Néanmoins, cette manière de concevoir la musique est pour le moins stéréotypée. Elle est liée à une certaine vision du monde des arts, centrée sur l’émotion, selon laquelle l’art relève moins de principes rationnels que de la sensibilité, c’est-à-dire de phénomènes subjectifs, intimes, privés. Selon cette vision, l’activité du musicien ne consiste pas seulement à produire une forme sonore mais aussi (et surtout) à mettre ses émotions en musique, ou à musicaliser les émotions. Mais si une telle conception de l’expérience musicale a l’apparence de l’évidence, elle n’en a bien que l’apparence. Car que signifie « exprimer des émotions » : est-ce vraiment les « mettre en musique » ?
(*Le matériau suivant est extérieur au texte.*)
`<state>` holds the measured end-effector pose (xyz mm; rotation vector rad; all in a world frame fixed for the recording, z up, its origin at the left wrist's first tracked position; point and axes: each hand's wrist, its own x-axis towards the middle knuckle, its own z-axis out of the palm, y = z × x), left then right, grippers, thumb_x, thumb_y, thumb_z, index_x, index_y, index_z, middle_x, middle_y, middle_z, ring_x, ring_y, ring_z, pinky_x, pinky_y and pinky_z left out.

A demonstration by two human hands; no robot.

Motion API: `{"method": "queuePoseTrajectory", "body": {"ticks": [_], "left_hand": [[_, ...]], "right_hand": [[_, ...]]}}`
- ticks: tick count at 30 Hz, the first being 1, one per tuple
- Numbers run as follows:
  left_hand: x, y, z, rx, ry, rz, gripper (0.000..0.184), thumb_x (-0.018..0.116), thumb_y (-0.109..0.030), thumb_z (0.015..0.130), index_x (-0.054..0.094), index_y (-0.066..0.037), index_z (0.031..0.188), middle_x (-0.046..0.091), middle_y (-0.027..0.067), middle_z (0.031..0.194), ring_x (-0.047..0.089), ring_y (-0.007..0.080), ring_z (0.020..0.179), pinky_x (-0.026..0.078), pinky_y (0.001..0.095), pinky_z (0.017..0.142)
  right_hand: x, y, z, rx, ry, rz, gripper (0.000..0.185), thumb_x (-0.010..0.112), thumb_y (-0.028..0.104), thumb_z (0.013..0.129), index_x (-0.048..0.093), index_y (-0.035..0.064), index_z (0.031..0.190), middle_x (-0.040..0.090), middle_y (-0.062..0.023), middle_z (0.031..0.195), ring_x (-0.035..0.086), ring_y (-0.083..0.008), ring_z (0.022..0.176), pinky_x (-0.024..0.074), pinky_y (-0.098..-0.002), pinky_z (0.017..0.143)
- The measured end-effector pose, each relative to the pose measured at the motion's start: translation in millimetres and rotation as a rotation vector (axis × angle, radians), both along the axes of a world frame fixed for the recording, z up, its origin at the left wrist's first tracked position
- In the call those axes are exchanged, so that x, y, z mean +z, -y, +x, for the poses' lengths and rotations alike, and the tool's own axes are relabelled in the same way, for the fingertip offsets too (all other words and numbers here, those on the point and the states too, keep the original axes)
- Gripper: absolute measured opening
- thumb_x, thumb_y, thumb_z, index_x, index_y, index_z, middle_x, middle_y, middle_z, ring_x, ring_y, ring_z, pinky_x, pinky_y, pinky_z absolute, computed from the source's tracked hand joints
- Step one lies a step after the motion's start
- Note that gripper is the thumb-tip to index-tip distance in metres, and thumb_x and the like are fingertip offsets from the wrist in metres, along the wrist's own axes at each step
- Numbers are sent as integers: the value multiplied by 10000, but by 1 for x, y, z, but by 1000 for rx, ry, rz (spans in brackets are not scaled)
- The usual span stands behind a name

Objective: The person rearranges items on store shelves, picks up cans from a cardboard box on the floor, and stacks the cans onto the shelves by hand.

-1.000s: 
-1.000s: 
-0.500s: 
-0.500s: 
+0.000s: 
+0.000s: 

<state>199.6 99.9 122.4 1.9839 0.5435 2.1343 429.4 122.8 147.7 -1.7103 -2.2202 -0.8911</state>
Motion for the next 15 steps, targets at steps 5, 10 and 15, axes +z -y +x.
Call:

Il ne s’agit nullement ici de dire que le blues n’a que faire des émotions : l’enjeu est de rendre justice à la place qu’y occupe l’expressivité, en évitant les écueils inhérents à une conception trop stéréotypée des rapports entre musique et émotion. En effet, si le blues porte bien sur les sentiments humains, son expressivité n’émerge ni ne se réduit à de simples vécus émotionnels. Aussi, tout l’objet de ce travail est de faire la part belle aux mécanismes rationnels qui sous-tendent l’expressivité du blues et aux bénéfices intellectuels que cette musique peut apporter. D’une part, il s’agit de montrer que l’expression musicale des émotions a davantage à voir avec un auditeur qui attribue des propriétés esthétiques aux œuvres qu’avec un artiste qui s’exprime à travers elles. Ces attributions dépendent moins d’émotions que de visées, de croyances, de connaissances, de compétences classificatoires et de processus de catégorisation réfléchis. D’autre part, il s’agit de montrer que l’expression musicale caractérise une certaine façon d’être de la musique, comme outil de compréhension du monde, comme langage permettant d’éclairer certains aspects de la réalité, comme forme de pensée pouvant nous apporter des vérités sur l’existence – en somme, comme vecteur de connaissance.